In a later book, Professor Baker compares the process of transition to democracy in both right-, and left-wing authoritarian countries. In particular, he looks at the role of the inherited civil service in "delivering" democracy. In a collaboration with the emeritus professors of physics and economics at IU, he recently also completed a book on Energy, the Environment and Pursuit of Sustainability. with a foreword by former Congressman Lee Hamilton.
Professor Baker's principal applied professional interest is in establishing new schools and departments of public affairs overseas. He helped create the New Bulgarian University in 1990, and he was awarded an Honorary Doctorate from there in 1997. He has also helped develop degree programs in Azerbaijan (from which country he also holds an honorary doctorate), Seville, Madrid, Bolivia, the United Kingdom—where he was co-founding Dean of the School of Development Studies at the University of East Anglia.

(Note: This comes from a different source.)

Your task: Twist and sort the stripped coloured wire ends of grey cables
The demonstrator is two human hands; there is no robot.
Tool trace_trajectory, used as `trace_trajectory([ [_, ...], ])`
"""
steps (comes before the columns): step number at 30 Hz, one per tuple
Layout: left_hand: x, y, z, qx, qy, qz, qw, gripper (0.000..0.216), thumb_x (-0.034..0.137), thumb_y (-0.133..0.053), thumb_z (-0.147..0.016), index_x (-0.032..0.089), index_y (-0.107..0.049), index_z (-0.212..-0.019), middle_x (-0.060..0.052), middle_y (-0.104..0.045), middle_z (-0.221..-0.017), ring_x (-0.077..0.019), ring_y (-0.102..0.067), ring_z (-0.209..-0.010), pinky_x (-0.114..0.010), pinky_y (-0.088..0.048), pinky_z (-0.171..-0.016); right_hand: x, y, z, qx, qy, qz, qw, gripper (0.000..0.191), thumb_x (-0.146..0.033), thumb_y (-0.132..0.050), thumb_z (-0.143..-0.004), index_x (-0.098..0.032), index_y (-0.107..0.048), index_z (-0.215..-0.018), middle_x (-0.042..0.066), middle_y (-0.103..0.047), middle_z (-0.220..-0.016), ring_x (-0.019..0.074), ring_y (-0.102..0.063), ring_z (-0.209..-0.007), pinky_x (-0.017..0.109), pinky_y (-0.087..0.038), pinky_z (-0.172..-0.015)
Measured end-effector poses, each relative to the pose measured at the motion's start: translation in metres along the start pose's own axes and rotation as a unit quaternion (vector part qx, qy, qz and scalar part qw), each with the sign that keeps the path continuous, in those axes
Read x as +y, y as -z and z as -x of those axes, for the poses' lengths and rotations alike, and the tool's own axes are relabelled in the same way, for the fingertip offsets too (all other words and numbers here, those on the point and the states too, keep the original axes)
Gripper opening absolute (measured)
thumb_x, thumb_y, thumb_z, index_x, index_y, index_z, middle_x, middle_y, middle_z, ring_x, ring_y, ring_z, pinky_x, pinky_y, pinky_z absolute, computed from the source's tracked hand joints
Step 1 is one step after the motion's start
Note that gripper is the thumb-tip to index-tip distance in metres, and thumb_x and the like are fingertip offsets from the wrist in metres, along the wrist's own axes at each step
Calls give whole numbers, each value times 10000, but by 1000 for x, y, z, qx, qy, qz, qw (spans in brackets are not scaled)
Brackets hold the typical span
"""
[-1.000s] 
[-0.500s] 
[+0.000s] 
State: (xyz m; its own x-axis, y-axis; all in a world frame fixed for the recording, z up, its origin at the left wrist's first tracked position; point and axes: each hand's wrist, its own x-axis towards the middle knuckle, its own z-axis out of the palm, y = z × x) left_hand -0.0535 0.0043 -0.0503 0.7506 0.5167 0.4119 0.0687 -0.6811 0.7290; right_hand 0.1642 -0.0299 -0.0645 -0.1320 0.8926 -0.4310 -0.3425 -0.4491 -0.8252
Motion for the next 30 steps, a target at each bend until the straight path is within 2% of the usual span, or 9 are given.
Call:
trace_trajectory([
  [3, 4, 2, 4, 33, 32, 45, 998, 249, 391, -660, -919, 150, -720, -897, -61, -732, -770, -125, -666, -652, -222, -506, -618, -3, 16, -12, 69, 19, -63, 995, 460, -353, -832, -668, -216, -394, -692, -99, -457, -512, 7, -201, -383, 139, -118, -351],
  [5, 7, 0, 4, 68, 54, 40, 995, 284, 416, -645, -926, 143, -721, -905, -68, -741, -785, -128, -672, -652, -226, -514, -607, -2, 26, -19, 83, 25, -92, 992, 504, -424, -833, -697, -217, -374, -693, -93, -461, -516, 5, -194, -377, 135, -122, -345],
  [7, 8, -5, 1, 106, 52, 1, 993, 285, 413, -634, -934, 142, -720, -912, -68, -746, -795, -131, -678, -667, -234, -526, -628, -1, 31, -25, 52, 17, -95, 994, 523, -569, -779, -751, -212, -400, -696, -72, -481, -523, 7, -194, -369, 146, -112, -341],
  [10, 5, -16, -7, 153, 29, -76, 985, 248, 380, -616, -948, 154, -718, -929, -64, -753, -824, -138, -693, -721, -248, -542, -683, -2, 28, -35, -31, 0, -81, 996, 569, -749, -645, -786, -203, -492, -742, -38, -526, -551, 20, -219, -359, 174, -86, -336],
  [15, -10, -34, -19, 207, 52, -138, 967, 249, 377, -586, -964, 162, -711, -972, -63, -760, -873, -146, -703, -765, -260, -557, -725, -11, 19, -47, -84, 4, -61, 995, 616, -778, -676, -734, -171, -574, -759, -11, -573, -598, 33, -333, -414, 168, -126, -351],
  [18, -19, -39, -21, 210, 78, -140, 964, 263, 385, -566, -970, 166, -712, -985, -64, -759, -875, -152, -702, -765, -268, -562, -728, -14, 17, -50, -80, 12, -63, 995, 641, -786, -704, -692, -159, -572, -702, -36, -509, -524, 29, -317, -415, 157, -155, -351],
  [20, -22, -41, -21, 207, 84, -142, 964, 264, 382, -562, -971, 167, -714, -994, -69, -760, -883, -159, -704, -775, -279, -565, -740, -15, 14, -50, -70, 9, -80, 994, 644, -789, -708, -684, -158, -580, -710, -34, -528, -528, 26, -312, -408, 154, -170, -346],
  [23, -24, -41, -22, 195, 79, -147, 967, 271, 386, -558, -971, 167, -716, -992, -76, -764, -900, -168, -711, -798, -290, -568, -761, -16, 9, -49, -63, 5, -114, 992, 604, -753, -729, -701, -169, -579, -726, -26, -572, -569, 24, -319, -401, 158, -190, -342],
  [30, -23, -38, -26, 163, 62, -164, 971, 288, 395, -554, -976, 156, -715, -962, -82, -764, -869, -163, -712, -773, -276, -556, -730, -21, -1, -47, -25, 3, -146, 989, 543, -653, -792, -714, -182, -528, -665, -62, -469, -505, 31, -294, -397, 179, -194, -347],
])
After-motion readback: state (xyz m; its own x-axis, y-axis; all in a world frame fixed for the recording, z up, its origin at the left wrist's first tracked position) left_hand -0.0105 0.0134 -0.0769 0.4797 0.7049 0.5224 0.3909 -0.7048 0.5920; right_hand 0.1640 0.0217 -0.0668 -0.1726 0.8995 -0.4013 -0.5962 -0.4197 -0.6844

As part of his other interests, he published, in 1979, a biography of the Sherif Hussein of Mecca, founder of the modern Hashemite Dynasty, which examines Turkish-Arab relations in the peri-First War period. As a result of his work with the European Union in the South Pacific, he produced the book Public Administration in Small and Island States. Most recently, as a result of his second Fulbright in Bulgaria, he has started writing a trilogy for the Academy of Sciences. The first of these (in Bulgarian), To Sofia and Back, is a tribute to pioneer 19th century writer Alecko Konstantinov. The second (also in Bulgarian) is entitled Strange Places, which looks at the persistence of political anomalies. This will be published in the fall of 2005. His book Kavkazia, which is a personal view of the North and South Caucasus, will be published in Russian and Azeri in the early part of 2006. Currently, he is engaged on completing Why America Isn’t Europe. He also published, in 2005, a biography of his son, entitled Adopting Eldar.